换了坐高铁
来源:天津日报 时间:2011-11-09
我们已经习惯把乘坐高速铁路列车叫做“坐高铁”。从我居住的广州回家乡郴州,过去坐火车需要5个钟头,现在坐高铁只一个多钟头就到了。这真是一种神速。

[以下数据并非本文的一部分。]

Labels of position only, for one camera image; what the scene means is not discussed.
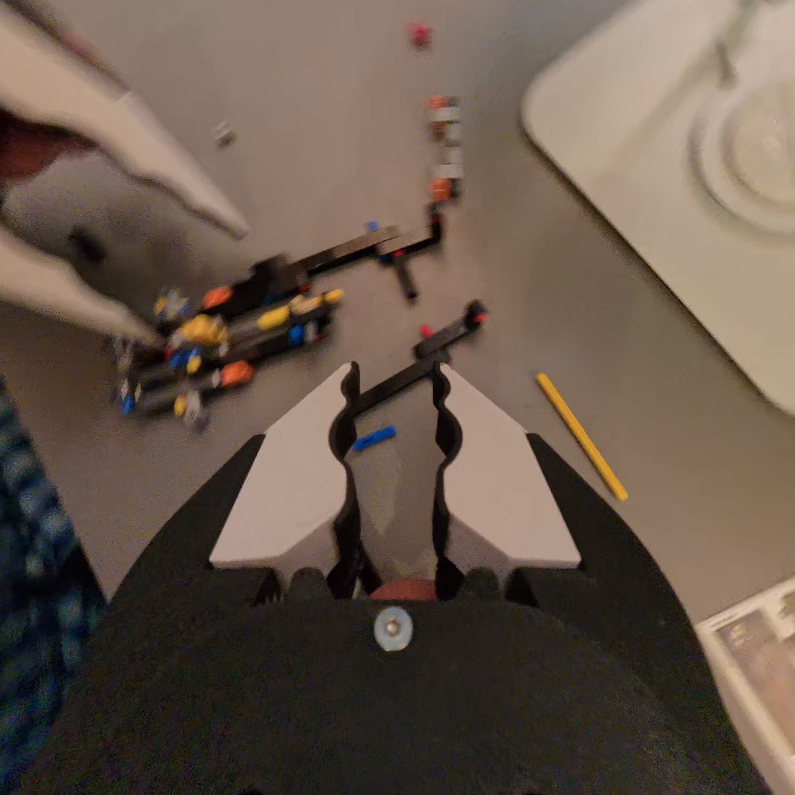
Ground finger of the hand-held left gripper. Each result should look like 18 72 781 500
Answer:
0 12 251 241
0 230 166 350

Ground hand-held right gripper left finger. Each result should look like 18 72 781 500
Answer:
209 361 361 600

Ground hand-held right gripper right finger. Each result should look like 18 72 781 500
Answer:
433 361 581 600

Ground long black toy beam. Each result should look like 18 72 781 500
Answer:
344 300 488 418

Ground toy brick vehicle chassis assembly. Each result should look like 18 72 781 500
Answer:
112 205 448 432

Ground yellow toy axle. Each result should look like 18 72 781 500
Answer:
535 373 629 502

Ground grey orange toy connector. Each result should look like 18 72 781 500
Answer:
426 95 465 204

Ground clear acrylic stand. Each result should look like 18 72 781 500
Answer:
694 0 795 232

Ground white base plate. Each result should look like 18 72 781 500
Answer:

5个钟头的车程,说远不远,说近也不近。一般我都会买卧铺票,而且一般上车时间都是在中午12点钟左右。我有午睡的习惯,上车不久,晃悠几下,就可以爬到卧铺上睡觉了。火车上睡觉,并不踏实,也睡不久,但是这一觉必须要有。小眯一会儿能让人静息精神,提升元气。卧铺车厢里面可以是静谧的,也可以是喧杂的。上铺下铺,左邻右舍,素昧平生,照了面完全可以不打招呼,不必拘泥任何礼节。这时候的心情是极其松散而又舒展的。我可以安静地闭眼躺卧在铺上,想一点事情。火车拉着我们奔驰向前,给人一种颤颤晃晃的陶醉感。小茶几上堆了食物、茶杯,有人坐在铺位上有一句没一句地聊着天,也有乘客还在睡着,这就有了一种氛围。这种氛围很容易就让人沉落在一泓静平的洼地里,恍兮惚兮。躺久了,也腰酸,不妨蜷腿下铺,坐到窗边上,凝神看看车外边的风景。窗外边的风景是熟悉而陌生的。春天,田野里一片翠绿;秋天,满目金黄,还有连绵的山峦、错落的村庄、树林、水库、马路上的汽车和拖拉机……广东和湖南交界的路段上有很多隧道,一会儿,轰——黑了;一会儿,轰——又亮了。俯仰之间,惊乍莫名,亦惊喜莫名。然后,走到两节车厢的连接处,肩膀斜倚在车门上,点一根烟抽了。在旅途上能够悠游地抽一根烟,那神气是特别不同的。当然,如果在同一组卧铺车厢里碰到特别有趣的人,也不妨一起聊聊天,逗逗小孩,敞怀笑一笑,那是上苍的另一种赐予,又是别一种境况。不知不觉地,车就到站了。我觉得是在漫长而严峻的人生长旅中,得到了一次小小的休憩和休整。
有了高铁。
我坐了几次高铁回家乡。图个新鲜,也图个快和便捷。那高铁是真快,正应了中国那句古老的成语:风驰电掣。我们排着队,依次上车,规规矩矩地坐好,随即车就启动了。车一启动,刚刚闭眼想眯一会儿,还没睡着哩,却已经掠过了千重山万重水,广播里就在提醒马上要到站了。坐高铁留给我的印象是:快捷、舒适,列车员可人的笑容让人愉快。可是总觉得缺少了一点什么。少了什么呢?少了那种悠游,少了那烟火味道。坐一次高铁,只会把我生命的发条上得更紧。高铁似乎在暗示我,生活就要不断地加速。
可是我需要的是在高速奔跑的路上经常有个小憩的机会。
所以后来出行,只要没有急事,我还是选择坐普通火车。我明白我们这种上世纪五十年代出生,下过乡、当过工人的人,有些福是享受不起的。